WHAT YOU SHOULD DO:
For this exercise, return only the lines in the records below from the one holding "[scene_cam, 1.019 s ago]" through the one holding "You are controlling", including both, exactly as they appear and without pictures.

DATA SUPPLIED:
▼

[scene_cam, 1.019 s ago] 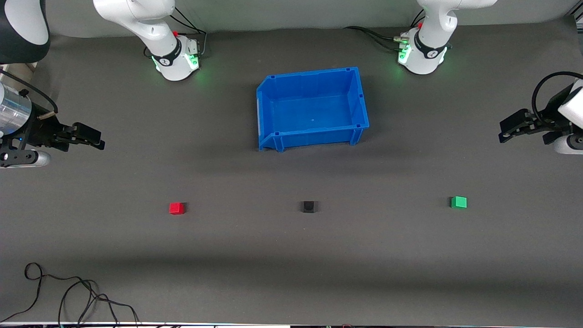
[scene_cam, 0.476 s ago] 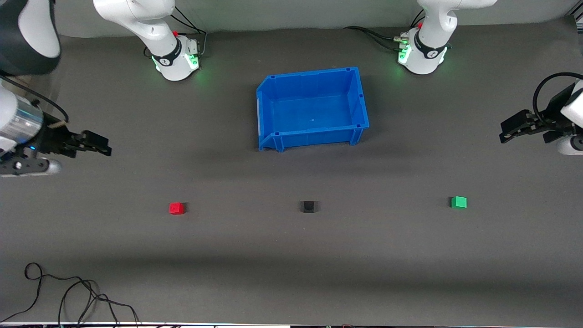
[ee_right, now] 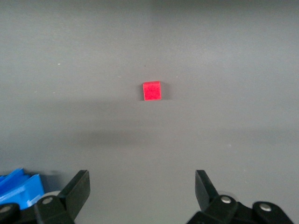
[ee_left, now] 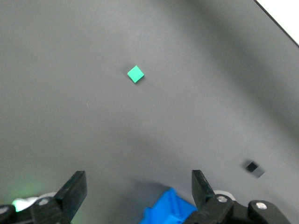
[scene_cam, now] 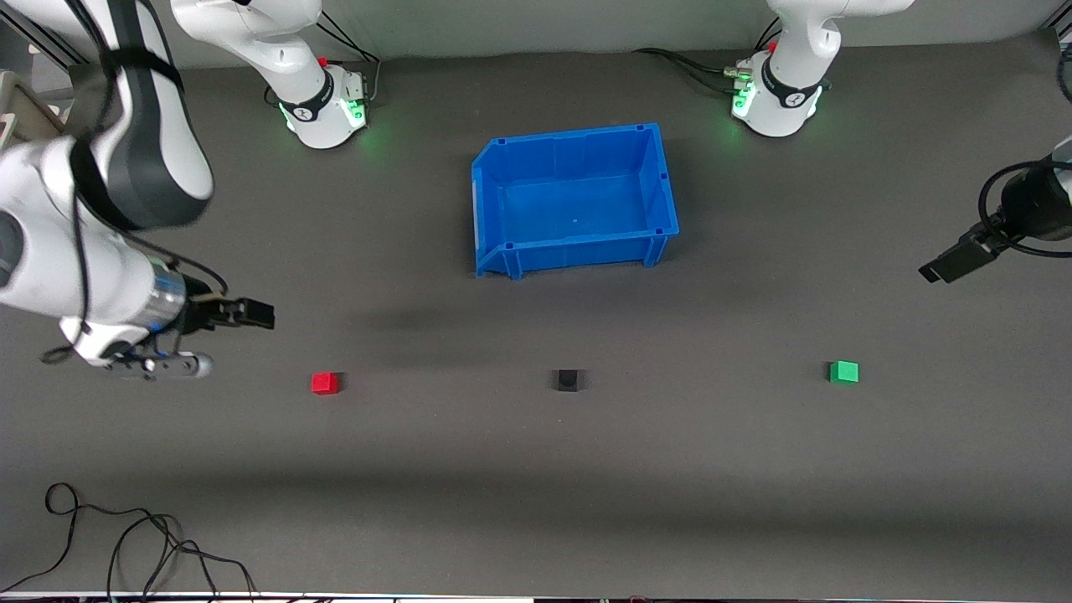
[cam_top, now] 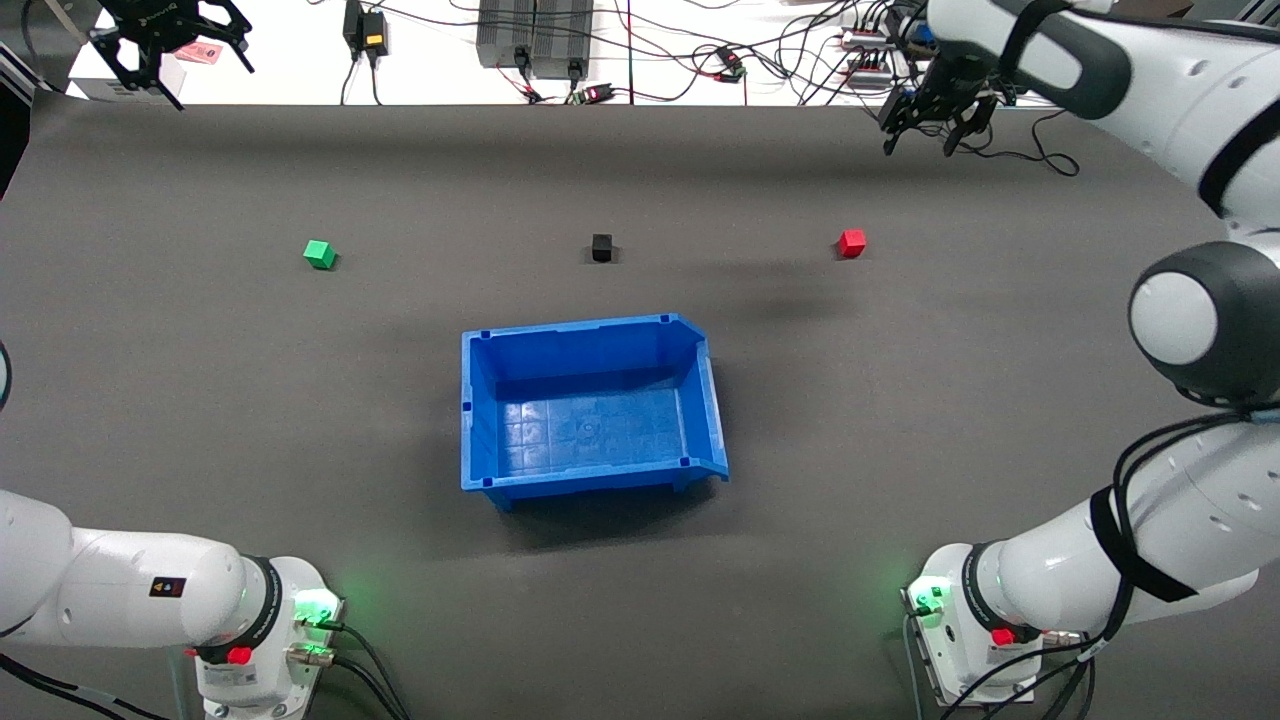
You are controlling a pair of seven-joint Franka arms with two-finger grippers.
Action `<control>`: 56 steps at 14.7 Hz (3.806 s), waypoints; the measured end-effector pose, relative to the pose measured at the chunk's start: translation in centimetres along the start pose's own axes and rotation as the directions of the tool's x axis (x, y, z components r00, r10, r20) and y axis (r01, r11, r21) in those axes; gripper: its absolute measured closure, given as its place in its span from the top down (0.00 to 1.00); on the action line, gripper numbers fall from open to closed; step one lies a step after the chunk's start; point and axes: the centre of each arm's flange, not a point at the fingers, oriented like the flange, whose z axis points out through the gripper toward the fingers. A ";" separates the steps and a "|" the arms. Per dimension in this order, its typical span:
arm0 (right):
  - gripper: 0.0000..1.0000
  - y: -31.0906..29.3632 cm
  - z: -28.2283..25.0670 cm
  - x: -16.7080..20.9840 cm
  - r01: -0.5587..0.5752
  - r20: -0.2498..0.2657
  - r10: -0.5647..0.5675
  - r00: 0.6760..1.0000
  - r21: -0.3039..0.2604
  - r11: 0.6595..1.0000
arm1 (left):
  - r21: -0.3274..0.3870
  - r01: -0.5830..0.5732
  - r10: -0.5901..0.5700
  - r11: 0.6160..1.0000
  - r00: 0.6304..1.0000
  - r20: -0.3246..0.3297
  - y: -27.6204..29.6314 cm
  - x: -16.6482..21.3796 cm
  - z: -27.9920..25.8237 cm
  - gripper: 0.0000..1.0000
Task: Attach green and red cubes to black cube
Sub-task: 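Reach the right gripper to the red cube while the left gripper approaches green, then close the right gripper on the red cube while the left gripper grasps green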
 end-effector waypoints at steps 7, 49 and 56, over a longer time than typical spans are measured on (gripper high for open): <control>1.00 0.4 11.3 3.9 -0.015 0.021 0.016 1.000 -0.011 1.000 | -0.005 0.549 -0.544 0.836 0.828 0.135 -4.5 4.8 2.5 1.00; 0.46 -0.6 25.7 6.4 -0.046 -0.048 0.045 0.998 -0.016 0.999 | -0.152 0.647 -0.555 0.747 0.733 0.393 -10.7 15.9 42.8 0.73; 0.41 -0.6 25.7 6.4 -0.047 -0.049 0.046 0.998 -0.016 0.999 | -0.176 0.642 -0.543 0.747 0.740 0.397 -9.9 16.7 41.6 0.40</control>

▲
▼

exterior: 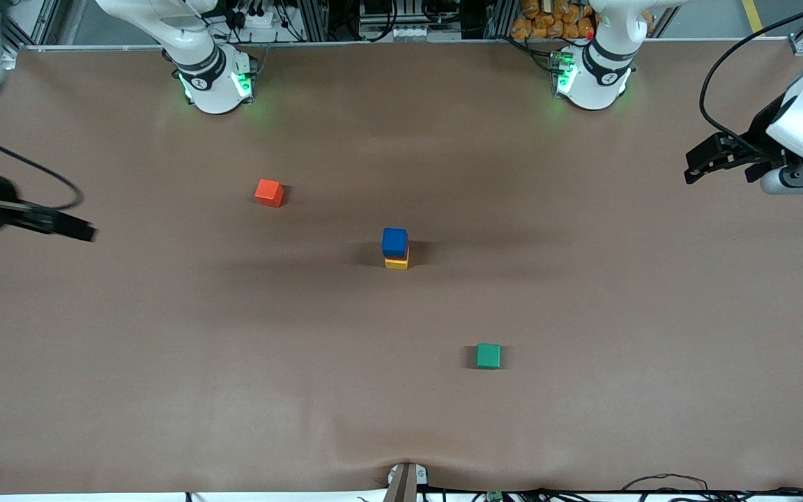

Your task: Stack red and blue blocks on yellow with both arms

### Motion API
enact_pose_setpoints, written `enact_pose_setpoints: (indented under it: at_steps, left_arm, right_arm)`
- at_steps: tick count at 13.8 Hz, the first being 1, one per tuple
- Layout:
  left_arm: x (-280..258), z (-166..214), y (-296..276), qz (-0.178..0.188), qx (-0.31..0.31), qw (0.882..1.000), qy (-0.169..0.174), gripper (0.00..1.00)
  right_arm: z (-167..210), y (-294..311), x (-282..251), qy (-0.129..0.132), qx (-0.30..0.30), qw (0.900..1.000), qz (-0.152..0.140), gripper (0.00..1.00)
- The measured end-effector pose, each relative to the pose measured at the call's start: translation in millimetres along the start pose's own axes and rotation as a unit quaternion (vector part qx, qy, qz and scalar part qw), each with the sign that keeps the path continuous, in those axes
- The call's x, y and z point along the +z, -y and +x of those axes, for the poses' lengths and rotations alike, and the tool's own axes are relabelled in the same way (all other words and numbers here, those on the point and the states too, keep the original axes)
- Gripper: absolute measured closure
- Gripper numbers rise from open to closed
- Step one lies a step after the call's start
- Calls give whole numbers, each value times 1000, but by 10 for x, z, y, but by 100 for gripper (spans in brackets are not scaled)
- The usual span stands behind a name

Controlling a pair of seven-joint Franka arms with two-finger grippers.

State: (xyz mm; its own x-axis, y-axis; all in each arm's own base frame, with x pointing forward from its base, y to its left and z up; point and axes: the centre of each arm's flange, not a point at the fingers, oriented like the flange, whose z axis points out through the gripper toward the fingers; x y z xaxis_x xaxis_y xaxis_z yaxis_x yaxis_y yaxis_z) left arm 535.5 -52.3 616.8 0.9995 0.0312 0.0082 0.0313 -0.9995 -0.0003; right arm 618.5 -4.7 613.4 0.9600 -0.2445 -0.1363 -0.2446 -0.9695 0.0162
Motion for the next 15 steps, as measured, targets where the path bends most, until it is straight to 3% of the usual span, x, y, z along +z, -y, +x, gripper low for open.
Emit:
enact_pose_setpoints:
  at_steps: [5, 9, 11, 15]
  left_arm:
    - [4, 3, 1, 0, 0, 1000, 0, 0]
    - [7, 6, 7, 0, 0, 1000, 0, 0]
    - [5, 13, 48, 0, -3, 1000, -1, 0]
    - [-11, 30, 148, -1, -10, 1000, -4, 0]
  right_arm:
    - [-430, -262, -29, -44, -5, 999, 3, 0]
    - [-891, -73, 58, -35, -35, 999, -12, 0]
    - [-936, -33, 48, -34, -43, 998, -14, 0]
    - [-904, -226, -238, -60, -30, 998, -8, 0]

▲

RESULT:
[scene_cam, 1.019 s ago] 
[scene_cam, 0.476 s ago] 
[ee_right, now] 
[ee_left, now] 
[scene_cam, now] 
[cam_top, now] 
You are controlling a pair of seven-joint Franka arms with two-finger grippers.

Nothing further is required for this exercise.